Go through the material below and copy all lines with "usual".

## Given entries
^^^^^^^^
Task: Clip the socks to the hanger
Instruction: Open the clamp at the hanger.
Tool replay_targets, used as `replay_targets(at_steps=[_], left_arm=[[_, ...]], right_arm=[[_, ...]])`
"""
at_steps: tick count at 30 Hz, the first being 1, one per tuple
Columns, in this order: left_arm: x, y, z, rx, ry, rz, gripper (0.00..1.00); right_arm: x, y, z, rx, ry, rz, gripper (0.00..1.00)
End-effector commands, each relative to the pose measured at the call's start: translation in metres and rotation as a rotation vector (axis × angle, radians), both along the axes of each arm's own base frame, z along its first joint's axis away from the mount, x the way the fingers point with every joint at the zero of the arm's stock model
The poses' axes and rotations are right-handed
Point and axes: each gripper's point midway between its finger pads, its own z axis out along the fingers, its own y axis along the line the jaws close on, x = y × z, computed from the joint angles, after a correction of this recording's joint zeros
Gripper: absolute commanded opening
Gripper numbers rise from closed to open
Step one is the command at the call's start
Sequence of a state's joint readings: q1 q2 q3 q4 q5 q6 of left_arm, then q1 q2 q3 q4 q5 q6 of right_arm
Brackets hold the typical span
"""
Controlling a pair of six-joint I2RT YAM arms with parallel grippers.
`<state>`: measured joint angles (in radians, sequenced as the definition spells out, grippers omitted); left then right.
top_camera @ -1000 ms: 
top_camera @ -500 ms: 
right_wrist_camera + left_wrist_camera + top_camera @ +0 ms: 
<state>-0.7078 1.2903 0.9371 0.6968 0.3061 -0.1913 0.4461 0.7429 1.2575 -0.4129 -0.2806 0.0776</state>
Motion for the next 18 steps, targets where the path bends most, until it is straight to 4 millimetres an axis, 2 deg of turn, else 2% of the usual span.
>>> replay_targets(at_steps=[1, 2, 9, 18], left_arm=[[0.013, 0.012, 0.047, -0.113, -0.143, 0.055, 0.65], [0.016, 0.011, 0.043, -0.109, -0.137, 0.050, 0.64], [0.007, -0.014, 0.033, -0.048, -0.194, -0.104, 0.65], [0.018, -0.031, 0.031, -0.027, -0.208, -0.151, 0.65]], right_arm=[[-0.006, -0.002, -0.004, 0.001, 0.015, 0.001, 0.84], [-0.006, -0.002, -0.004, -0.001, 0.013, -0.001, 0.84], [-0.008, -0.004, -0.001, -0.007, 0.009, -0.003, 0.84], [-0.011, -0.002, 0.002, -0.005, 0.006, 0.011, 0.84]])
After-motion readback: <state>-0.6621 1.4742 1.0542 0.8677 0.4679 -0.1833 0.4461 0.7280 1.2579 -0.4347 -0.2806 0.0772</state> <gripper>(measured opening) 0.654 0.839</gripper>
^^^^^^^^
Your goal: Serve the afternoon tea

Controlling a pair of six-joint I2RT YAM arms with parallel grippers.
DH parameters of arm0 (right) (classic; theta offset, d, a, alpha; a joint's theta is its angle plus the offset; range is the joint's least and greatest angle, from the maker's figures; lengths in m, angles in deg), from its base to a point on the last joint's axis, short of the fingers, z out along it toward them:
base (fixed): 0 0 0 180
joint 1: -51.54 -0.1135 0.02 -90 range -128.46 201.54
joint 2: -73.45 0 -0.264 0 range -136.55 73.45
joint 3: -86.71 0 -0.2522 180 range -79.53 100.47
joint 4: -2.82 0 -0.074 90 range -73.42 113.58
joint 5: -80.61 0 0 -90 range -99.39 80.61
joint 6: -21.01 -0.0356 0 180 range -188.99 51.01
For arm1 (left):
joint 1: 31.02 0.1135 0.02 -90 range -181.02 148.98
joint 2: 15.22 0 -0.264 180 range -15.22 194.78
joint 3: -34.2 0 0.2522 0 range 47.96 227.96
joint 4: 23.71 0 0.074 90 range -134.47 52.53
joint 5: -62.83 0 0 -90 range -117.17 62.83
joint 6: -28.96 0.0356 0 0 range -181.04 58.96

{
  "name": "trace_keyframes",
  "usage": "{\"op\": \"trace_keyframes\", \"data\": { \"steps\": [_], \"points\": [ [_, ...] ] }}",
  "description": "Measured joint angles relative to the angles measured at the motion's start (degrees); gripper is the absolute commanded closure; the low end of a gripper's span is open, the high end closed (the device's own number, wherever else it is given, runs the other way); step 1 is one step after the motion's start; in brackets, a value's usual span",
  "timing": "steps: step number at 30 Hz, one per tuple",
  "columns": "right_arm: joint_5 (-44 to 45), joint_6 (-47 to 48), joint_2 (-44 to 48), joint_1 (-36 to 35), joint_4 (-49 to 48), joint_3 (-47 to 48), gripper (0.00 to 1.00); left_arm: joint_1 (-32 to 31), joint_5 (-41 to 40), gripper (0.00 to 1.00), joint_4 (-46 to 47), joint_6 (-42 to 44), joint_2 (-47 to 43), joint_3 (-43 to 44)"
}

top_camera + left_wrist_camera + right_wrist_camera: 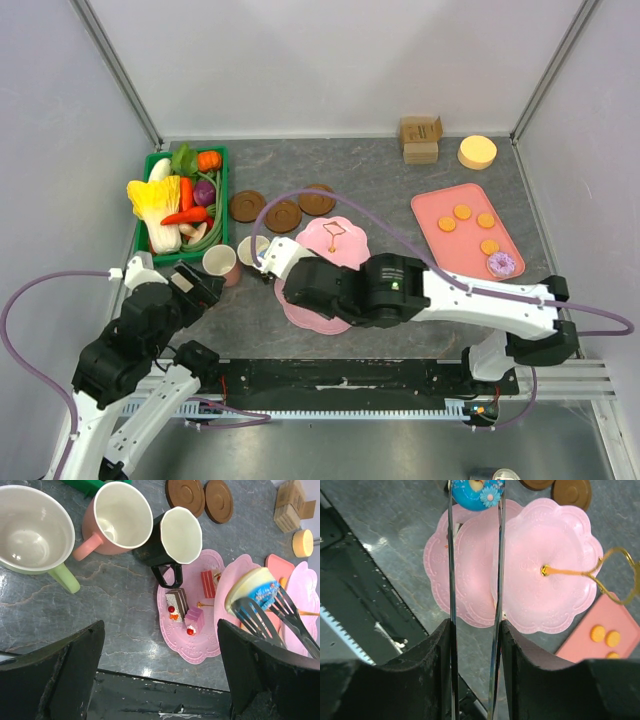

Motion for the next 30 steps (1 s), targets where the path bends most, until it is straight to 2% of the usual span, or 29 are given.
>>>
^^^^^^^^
## Response box
Motion for the next 18 steps, targets where the path bends most, until it is straight to 4 millimetres an axis, 2 deg of turn, else 2% of the usual span.
  "description": "Measured joint angles relative to the angles measured at the motion's start (degrees); gripper is the absolute commanded closure; the low end of a gripper's span is open, the high end closed (the device's own number, wherever else it is given, runs the other way); step 1 is one step after the motion's start; in brackets, a value's usual span",
Motion for the next 30 steps (1 s), targets where the path bends most, until it is straight to 2% of the usual span, or 29 are given.

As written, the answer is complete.